Every day, our unique set of services and care produces positive results for Veterans, their families, and everyday Americans. VA has a legacy of excellence, innovation, cutting-edge research, and achievements in health care that is as broad and historically significant as it is generally unrecognized. While not diminishing the challenges we face today, VA’s value is unequalled as an integrated health care system supporting three pillars of service to our Nation.

First, research. Not many people know that VA researchers have received three Nobel Prizes, or that VA pioneered modern electronic medical records and bar-code software for safely administering medications, developed the implantable cardiac pacemaker, conducted the first successful liver transplant, created the nicotine patch, developed artificial limbs that move naturally when stimulated by electrical brain impulses, and proved one aspirin a day reduced by half the rate of death and nonfatal heart attacks. And that’s just a sampling!

The second pillar is training. Consider this: 70 percent of all U.S. physicians did at least some of their training in VA facilities. Each year VA supports the training and education of 62,000 medical students and residents, 23,000 nurses, and 33,000 trainees in other health fields. These are the people who go on to deliver great health care not just to Veterans, but to most Americans all across the country.

Our third pillar, of course, is providing highly specialized clinical and rehabilitative care. VA’s work in traumatic brain injury and post traumatic stress and in the treatment of chronic diseases, such as diabetes, produces advances in care for Veterans, Americans, and the world at large.

Whether in prosthetics and polytrauma care, disability and education benefits, home loans and homeless rescues—there’s no other single institution like VA positioned to deliver its array of Veteran-specific care and services. Veterans need VA, and many millions of Americans benefit from our work.

Past generations returning from war in Europe and Asia helped make this country great, and today’s generation of returning Veterans can do the same.

One million Servicemembers are expected to transition to civilian life over the next several years. Just as previous generations of Veterans transformed our Nation, this generation is poised to make its own mark. We have the opportunity to support these men and women, and their families, by helping them become integral parts of our communities. It’s the smart thing to do.

Think about it. In business, academia, and government at all levels, can we imagine any situation where we don’t need more people who put service before self, who can bridge differences to accomplish great things, who will persevere even in the face of daunting obstacles, and who we can trust implicitly to choose the harder right rather than the easier wrong?
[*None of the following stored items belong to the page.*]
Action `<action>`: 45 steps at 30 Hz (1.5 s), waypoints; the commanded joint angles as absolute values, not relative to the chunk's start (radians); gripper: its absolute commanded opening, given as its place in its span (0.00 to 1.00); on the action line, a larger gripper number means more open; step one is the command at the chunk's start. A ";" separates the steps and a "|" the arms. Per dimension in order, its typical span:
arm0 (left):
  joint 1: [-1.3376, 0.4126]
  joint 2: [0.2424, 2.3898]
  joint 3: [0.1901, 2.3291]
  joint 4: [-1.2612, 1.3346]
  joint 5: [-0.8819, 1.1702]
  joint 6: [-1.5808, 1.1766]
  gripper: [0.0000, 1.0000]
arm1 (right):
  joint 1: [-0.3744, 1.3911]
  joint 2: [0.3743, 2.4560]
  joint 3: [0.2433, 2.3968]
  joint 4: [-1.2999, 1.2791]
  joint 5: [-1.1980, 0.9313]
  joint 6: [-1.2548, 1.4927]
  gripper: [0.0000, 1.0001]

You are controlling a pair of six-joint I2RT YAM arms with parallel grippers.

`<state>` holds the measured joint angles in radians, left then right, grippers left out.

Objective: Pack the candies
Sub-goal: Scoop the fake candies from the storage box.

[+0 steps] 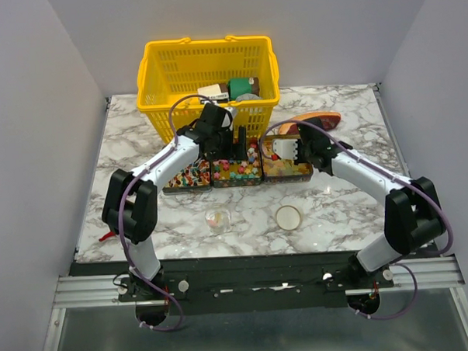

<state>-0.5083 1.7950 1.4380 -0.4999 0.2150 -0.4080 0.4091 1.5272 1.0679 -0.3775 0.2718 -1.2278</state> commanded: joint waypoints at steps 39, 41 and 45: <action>-0.494 1.936 1.516 -0.497 0.308 -0.407 0.86 | 0.390 1.488 0.853 -0.218 0.259 -1.319 0.01; -0.494 1.936 1.520 -0.499 0.308 -0.407 0.86 | 0.390 1.489 0.856 -0.218 0.259 -1.325 0.01; -0.495 1.940 1.528 -0.499 0.317 -0.402 0.86 | 0.390 1.496 0.857 -0.244 0.239 -1.336 0.01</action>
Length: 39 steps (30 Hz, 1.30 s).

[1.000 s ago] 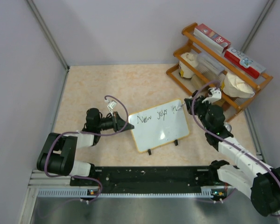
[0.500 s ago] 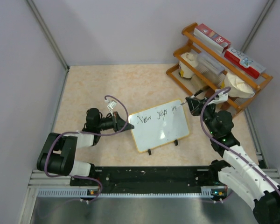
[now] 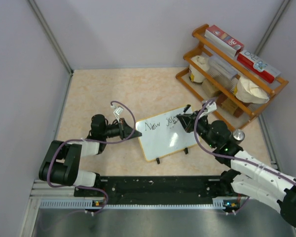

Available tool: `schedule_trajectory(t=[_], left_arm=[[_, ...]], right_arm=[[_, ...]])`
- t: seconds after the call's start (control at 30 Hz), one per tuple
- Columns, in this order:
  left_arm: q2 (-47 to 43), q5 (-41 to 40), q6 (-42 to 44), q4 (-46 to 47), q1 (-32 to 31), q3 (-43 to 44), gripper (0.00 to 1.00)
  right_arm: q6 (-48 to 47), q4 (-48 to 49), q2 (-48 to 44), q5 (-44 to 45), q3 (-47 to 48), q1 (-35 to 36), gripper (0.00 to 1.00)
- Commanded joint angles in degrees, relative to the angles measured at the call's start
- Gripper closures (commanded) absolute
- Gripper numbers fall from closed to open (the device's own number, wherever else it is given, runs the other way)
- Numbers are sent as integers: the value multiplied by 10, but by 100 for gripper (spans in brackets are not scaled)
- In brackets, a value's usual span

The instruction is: Write a sentence on the whiteboard

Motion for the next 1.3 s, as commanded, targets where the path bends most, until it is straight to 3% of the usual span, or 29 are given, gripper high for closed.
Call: schedule_trajectory(t=[0.0, 0.2, 0.43, 1.27], left_arm=[[5, 34, 23, 11, -6, 2, 100], [5, 34, 23, 11, -6, 2, 100], [5, 34, 23, 11, -6, 2, 100], [5, 35, 22, 13, -6, 2, 100]], right_arm=[[-29, 47, 19, 45, 32, 66, 100], [-33, 100, 60, 78, 41, 149, 100], [-36, 169, 138, 95, 59, 198, 100], [-30, 213, 248, 118, 63, 243, 100]])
These men and women stood in harm’s way for us. Many put their lives on the line. And while saying “Thank you for your service” is important, we all have more active roles to play by embracing them as they transition to civilian life. It’s the right thing to do.

At a time when our country faces so many challenges, we can make the most of what these great men and women have to offer. An investment in Veterans is an investment in the future of America. It’s both the smart thing and the right thing to do.

Governor Chafee, Mayor Taveras, General McBride—I want to thank you for the opportunity to join you and the great people of Providence in this awe-inspiring WaterFire Salute to Veterans. Thank you.